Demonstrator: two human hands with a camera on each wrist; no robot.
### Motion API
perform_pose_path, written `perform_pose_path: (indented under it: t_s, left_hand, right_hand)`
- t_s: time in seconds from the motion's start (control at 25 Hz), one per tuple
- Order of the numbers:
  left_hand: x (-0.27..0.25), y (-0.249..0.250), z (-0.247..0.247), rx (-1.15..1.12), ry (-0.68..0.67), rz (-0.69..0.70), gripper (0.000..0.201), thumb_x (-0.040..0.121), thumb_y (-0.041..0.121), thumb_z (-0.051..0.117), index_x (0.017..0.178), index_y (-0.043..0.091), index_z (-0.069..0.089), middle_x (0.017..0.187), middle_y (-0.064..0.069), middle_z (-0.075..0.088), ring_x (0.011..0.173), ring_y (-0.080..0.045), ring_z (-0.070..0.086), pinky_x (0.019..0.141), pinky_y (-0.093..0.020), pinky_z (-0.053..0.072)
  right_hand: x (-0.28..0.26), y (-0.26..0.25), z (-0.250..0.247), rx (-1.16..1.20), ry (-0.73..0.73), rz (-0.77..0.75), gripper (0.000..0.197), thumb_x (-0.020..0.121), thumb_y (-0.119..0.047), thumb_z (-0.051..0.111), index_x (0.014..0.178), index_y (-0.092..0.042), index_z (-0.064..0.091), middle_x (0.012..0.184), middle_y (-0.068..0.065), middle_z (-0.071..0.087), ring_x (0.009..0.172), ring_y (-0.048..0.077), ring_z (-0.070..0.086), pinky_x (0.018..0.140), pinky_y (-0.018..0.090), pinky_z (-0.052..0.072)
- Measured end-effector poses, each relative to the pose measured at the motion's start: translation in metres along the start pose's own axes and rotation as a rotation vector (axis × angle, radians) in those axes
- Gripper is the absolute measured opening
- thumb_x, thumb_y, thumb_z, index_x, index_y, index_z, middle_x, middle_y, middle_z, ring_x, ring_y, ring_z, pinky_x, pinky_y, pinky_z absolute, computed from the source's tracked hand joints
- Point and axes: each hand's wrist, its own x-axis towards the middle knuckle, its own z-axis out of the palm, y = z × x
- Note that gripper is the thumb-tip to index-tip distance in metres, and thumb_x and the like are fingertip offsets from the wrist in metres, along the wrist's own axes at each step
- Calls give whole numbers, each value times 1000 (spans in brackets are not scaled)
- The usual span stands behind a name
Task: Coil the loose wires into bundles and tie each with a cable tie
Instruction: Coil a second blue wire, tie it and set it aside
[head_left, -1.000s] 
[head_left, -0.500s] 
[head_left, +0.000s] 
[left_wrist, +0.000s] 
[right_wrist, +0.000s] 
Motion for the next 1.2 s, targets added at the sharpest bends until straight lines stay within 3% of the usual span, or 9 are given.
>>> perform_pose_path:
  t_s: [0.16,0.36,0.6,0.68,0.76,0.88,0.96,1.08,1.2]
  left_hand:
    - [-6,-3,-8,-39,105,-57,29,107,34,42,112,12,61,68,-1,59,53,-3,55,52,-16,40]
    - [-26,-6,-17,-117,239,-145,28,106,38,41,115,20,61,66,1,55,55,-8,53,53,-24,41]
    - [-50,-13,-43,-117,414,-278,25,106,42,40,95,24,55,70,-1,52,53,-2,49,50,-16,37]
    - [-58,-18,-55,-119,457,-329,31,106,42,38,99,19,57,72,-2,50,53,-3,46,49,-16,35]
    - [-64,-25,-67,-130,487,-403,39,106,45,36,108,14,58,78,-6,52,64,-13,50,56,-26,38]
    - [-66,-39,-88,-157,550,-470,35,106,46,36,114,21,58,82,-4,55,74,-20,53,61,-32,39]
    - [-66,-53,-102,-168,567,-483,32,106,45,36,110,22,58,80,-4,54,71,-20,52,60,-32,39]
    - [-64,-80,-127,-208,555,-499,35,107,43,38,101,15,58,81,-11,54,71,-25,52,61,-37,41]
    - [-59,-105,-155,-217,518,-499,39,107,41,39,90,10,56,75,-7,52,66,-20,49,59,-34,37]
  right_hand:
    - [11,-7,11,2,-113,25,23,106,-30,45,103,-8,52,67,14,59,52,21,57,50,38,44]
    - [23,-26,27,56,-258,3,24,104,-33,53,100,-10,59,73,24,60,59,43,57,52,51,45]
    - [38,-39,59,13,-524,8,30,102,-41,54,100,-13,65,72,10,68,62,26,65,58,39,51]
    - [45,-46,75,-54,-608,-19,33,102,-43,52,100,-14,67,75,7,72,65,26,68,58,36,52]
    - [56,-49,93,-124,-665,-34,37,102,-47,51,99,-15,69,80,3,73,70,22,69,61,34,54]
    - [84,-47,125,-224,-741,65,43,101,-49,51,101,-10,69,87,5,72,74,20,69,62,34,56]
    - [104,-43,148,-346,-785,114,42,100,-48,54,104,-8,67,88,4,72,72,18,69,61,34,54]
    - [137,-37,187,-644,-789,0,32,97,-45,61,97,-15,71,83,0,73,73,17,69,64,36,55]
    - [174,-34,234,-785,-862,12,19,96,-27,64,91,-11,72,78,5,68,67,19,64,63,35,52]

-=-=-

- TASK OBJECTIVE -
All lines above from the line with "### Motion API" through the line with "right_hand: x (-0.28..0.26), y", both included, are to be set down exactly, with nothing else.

- RESULT -
### Motion API
perform_pose_path, written `perform_pose_path: (indented under it: t_s, left_hand, right_hand)`
- t_s: time in seconds from the motion's start (control at 25 Hz), one per tuple
- Order of the numbers:
  left_hand: x (-0.27..0.25), y (-0.249..0.250), z (-0.247..0.247), rx (-1.15..1.12), ry (-0.68..0.67), rz (-0.69..0.70), gripper (0.000..0.201), thumb_x (-0.040..0.121), thumb_y (-0.041..0.121), thumb_z (-0.051..0.117), index_x (0.017..0.178), index_y (-0.043..0.091), index_z (-0.069..0.089), middle_x (0.017..0.187), middle_y (-0.064..0.069), middle_z (-0.075..0.088), ring_x (0.011..0.173), ring_y (-0.080..0.045), ring_z (-0.070..0.086), pinky_x (0.019..0.141), pinky_y (-0.093..0.020), pinky_z (-0.053..0.072)
  right_hand: x (-0.28..0.26), y (-0.26..0.25), z (-0.250..0.247), rx (-1.16..1.20), ry (-0.73..0.73), rz (-0.77..0.75), gripper (0.000..0.197), thumb_x (-0.020..0.121), thumb_y (-0.119..0.047), thumb_z (-0.051..0.111), index_x (0.014..0.178), index_y (-0.092..0.042), index_z (-0.064..0.091), middle_x (0.012..0.184), middle_y (-0.068..0.065), middle_z (-0.071..0.087), ring_x (0.009..0.172), ring_y (-0.048..0.077), ring_z (-0.070..0.086), pinky_x (0.018..0.140), pinky_y (-0.018..0.090), pinky_z (-0.052..0.072)

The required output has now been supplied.